Government action against Sir Fred would be wasteful and wrong

Lawyers have already stated that the government would almost certainly fail to recoup any of Sir Fred Goodwin's £16.9 million pension pot if they started a legal action, and have suggested that even an unlikely eventual success would take years and require a considerable amount in legal fees.

There is no doubt that this pension is an obscene amount to be paid to a businessman who oversaw unprecedented failure and incompetence. But the government is wrong to make an example of Sir Fred Goodwin for short-term populist political gain.

Ministers were certainly wrong to approve this deal – but the simple fact of the matter is that they did. Lord Myners, the City Minister who sanctioned the deal, is now under pressure from MPs and trade unions to resign. The minister admits he was involved in negotiations over Sir Fred's early retirement – which effectively doubled the size of the pot – but claims he was unaware he could have blocked the package on offer, according to The Telegraph.

We step on to dangerous legal and political ground when the Prime Minister says he is willing to use all legal means at his disposal to overturn what is a perfectly legitimate employment contract. The reality is that consent has been given - the fact that the government might now, with the clarity of hindsight, wish that they had not consented to the deal is neither here nor there.

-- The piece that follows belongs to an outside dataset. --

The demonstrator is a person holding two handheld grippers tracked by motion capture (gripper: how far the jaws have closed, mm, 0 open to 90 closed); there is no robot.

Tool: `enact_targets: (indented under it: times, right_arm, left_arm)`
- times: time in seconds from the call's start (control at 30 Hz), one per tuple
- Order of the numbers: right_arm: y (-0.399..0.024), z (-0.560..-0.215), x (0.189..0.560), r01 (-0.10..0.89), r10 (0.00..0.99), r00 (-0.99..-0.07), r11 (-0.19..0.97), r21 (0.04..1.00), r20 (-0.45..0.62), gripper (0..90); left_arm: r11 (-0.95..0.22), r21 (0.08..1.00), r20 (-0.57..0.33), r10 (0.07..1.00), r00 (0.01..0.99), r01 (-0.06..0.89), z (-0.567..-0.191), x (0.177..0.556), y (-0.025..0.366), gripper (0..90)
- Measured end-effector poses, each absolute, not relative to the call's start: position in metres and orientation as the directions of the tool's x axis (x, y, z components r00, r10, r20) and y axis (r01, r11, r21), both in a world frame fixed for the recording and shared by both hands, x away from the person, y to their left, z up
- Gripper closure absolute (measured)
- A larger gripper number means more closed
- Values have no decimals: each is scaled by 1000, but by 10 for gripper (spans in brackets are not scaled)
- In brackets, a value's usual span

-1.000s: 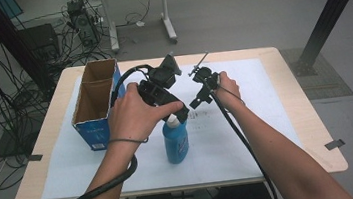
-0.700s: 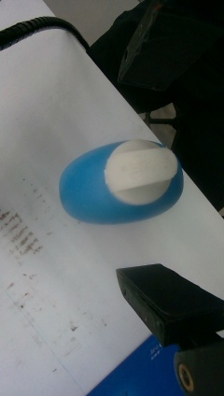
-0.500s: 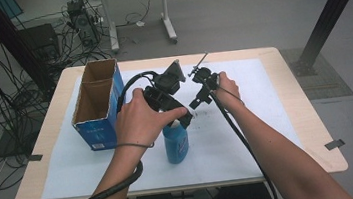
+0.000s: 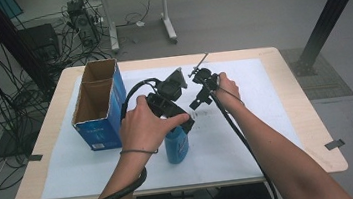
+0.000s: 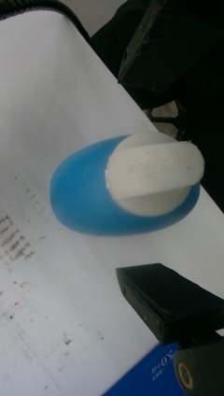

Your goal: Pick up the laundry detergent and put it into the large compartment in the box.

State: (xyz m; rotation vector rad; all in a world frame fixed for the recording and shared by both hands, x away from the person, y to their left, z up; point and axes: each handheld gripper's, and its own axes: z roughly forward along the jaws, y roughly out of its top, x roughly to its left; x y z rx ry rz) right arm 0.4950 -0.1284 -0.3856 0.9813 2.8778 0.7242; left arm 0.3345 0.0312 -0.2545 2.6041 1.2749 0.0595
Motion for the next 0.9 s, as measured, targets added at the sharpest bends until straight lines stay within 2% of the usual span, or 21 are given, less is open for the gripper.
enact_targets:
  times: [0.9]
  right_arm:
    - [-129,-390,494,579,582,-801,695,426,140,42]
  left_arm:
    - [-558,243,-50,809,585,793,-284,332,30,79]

Additionally, at the time that the deal for this pension package was struck the Royal Bank of Scotland was a private company receiving no government funds. I simply cannot support action that justified a government assuming the right to demand from private enterprise the return of money paid to former employees.

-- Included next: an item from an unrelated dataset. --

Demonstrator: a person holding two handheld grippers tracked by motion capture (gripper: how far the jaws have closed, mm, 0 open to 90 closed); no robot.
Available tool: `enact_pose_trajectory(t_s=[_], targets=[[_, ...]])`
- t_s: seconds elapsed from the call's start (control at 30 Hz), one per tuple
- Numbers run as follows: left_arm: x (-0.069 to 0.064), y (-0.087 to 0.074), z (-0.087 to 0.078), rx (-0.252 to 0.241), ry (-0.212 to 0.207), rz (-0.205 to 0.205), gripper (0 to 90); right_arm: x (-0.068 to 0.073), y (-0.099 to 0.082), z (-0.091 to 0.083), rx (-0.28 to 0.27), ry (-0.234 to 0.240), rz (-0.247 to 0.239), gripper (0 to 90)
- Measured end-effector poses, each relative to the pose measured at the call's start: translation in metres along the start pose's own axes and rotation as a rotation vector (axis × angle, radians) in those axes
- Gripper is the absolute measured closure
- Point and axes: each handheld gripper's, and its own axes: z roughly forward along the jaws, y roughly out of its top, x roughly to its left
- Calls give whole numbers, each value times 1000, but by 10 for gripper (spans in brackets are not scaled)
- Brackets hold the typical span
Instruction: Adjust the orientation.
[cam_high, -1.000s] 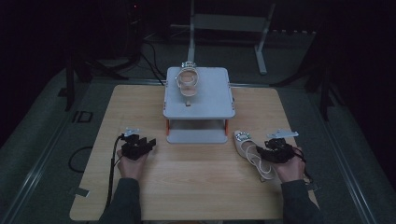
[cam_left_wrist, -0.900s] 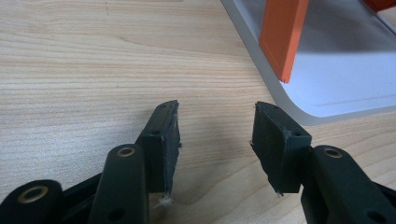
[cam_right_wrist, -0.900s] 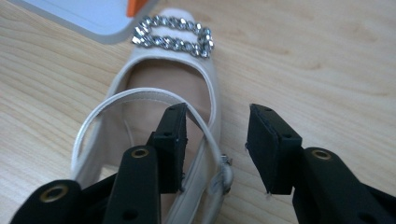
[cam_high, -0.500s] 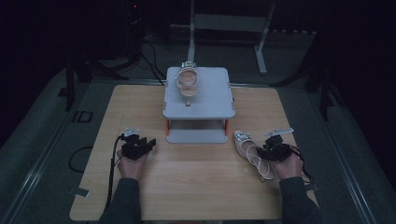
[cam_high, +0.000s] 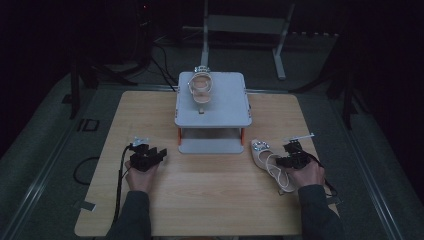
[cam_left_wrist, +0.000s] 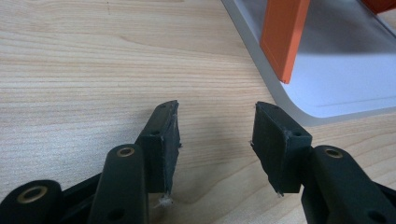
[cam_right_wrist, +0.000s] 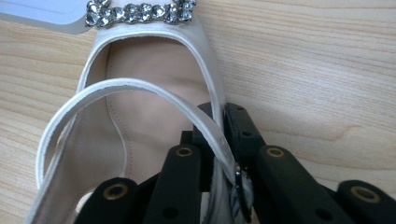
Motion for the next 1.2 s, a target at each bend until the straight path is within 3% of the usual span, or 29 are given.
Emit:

If we want to launch a wider debate about how such salary and pension packages are fundamentally unjustifiable then that should be welcomed. I find the huge sums of money paid to many, irrespective of profession, to be largely obscene and indefensible. But I am not convinced that this is the debate the government is launching with these actions.

Perhaps Sir Fred should voluntarily return some of his pension fund as a relatively small gesture to the thousands of workers on more modest salaries who will lose their jobs and their livelihoods as a direct result of bankers’ incompetence.

But aside from a plea to Sir Fred’s better angels all the government can and should do is ensure that difficult lessons are learnt from this debacle; reactionary rhetoric won’t erase the mistake.